Module auton_survival.estimators

Utilities to train survival regression models and estimate survival.

Classes

class SurvivalModel (model, random_seed=0, **hyperparams)

Universal interface to train multiple different survival models.

Parameters

model : str

A string that determines the choice of the surival analysis model. Survival model choices include:

  • dsm : Deep Survival Machines [3] model
  • dcph : Deep Cox Proportional Hazards [2] model
  • dcm : Deep Cox Mixtures [4] model
  • rsf : Random Survival Forests [1] model
  • cph : Cox Proportional Hazards [2] model
random_seed : int
Controls the reproducibility of called functions.

References

[1] Hemant Ishwaran et al. Random survival forests. The annals of applied statistics, 2(3):841–860, 2008.

[2] Cox, D. R. (1972). Regression models and life-tables. Journal of the Royal Statistical Society: Series B (Methodological).

[3] Chirag Nagpal, Xinyu Li, and Artur Dubrawski. Deep survival machines: Fully parametric survival regression and representation learning for censored data with competing risks. 2020.

[4] Nagpal, C., Yadlowsky, S., Rostamzadeh, N., and Heller, K. (2021c). Deep cox mixtures for survival regression. In Machine Learning for Healthcare Conference, pages 674–708. PMLR

Methods

def fit(self, features, outcomes, vsize=0.15, val_data=None, weights=None, weights_val=None, resample_size=1.0)

This method is used to train an instance of the survival model.

Parameters

features : pd.DataFrame
a pandas dataframe with rows corresponding to individual samples and columns as covariates.
outcomes : pd.DataFrame
a pandas dataframe with columns 'time' and 'event'.
vsize : float, default=0.15
Amount of data to set aside as the validation set. Not applicable to 'rsf' and 'cph' models.
val_data : tuple
A tuple of the validation dataset features and outcomes of 'time' and 'event'. If passed, vsize is ignored. Not applicable to 'rsf' and 'cph' models.
weights_train : list or np.array
a list or numpy array of importance weights for each sample.
weights_val :  list or np.array
a list or numpy array of importance weights for each validation set sample. Ignored if val_data is None.
resample_size : float
a float between 0 and 1 that controls the size of the resampled dataset.

Returns

self
Trained instance of a survival model.
def predict_survival(self, features, times)

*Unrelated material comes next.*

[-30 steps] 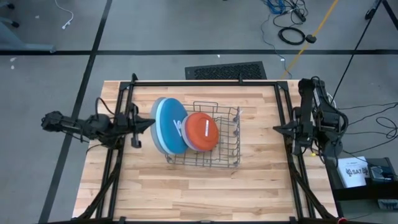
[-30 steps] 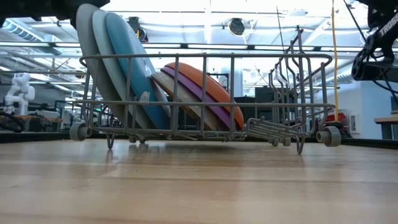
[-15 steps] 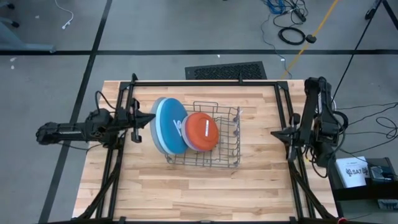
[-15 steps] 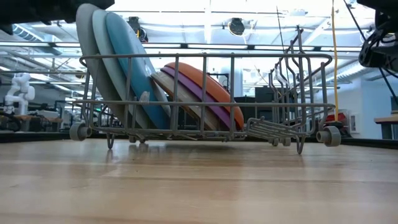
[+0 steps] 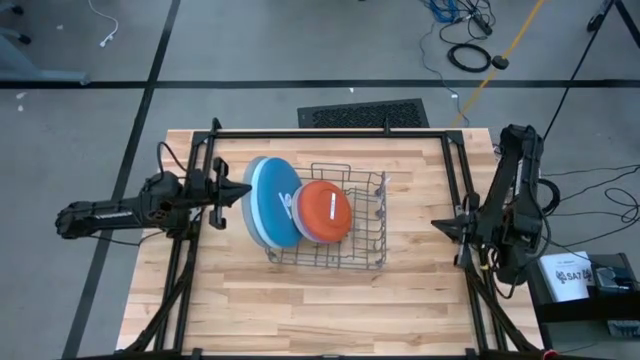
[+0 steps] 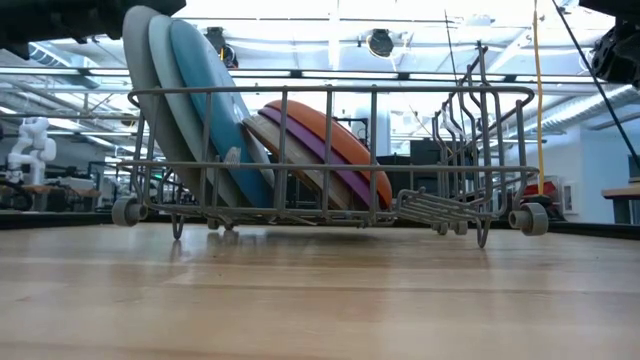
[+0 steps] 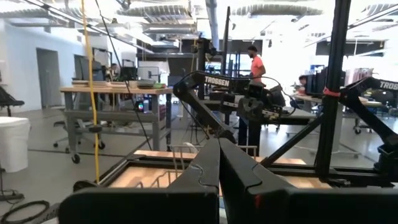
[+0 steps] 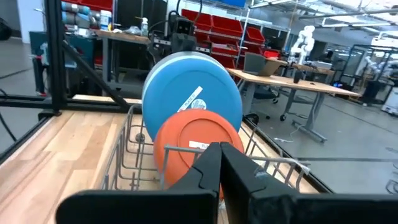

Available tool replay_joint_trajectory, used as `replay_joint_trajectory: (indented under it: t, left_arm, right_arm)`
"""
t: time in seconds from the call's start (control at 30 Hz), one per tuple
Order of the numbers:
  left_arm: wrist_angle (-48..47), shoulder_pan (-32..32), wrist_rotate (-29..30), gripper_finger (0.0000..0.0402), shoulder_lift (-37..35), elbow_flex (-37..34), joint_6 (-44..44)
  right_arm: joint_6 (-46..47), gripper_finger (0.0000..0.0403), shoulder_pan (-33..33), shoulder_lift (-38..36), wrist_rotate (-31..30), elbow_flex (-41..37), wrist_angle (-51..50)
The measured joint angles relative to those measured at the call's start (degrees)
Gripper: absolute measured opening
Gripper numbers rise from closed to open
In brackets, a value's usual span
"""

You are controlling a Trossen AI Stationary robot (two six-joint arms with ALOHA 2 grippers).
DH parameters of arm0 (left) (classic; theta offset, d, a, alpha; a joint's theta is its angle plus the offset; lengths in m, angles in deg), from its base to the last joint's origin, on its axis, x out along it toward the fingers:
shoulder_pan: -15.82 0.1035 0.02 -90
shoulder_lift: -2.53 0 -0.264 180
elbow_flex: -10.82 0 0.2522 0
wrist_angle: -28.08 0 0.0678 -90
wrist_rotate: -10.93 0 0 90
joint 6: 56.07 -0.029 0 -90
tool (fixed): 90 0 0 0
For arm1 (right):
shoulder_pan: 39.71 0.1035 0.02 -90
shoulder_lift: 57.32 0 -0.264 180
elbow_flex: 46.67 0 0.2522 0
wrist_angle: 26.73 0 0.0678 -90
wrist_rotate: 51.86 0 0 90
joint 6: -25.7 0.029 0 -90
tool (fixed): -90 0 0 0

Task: Sort dishes
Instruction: Return to Home Position

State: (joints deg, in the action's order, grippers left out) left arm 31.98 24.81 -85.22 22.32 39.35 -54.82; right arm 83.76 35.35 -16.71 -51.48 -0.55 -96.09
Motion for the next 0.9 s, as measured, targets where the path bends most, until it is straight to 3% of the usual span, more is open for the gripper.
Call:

Predict survival probabilities at specified time(s).

Parameters

features : pd.DataFrame
a pandas dataframe with rows corresponding to individual samples and columns as covariates.
times : float or list
a float or list of the times at which to compute the survival probability.

Returns

np.array : An array of the survival probabilites at each
 

time point in times.

def predict_risk(self, features, times)

Predict risk of an outcome occurring within the specified time(s).

Parameters

features : pd.DataFrame
a pandas dataframe with rows corresponding to individual samples and columns as covariates.
times : float or list
a float or list of the times at which to compute the risk.

Returns

np.array
numpy array of the outcome risks at each time point in times.
class CounterfactualSurvivalModel (treated_model, control_model)

Universal interface to train multiple different counterfactual survival models.

Methods

def predict_counterfactual_survival(self, features, times)
def predict_counterfactual_risk(self, features, times)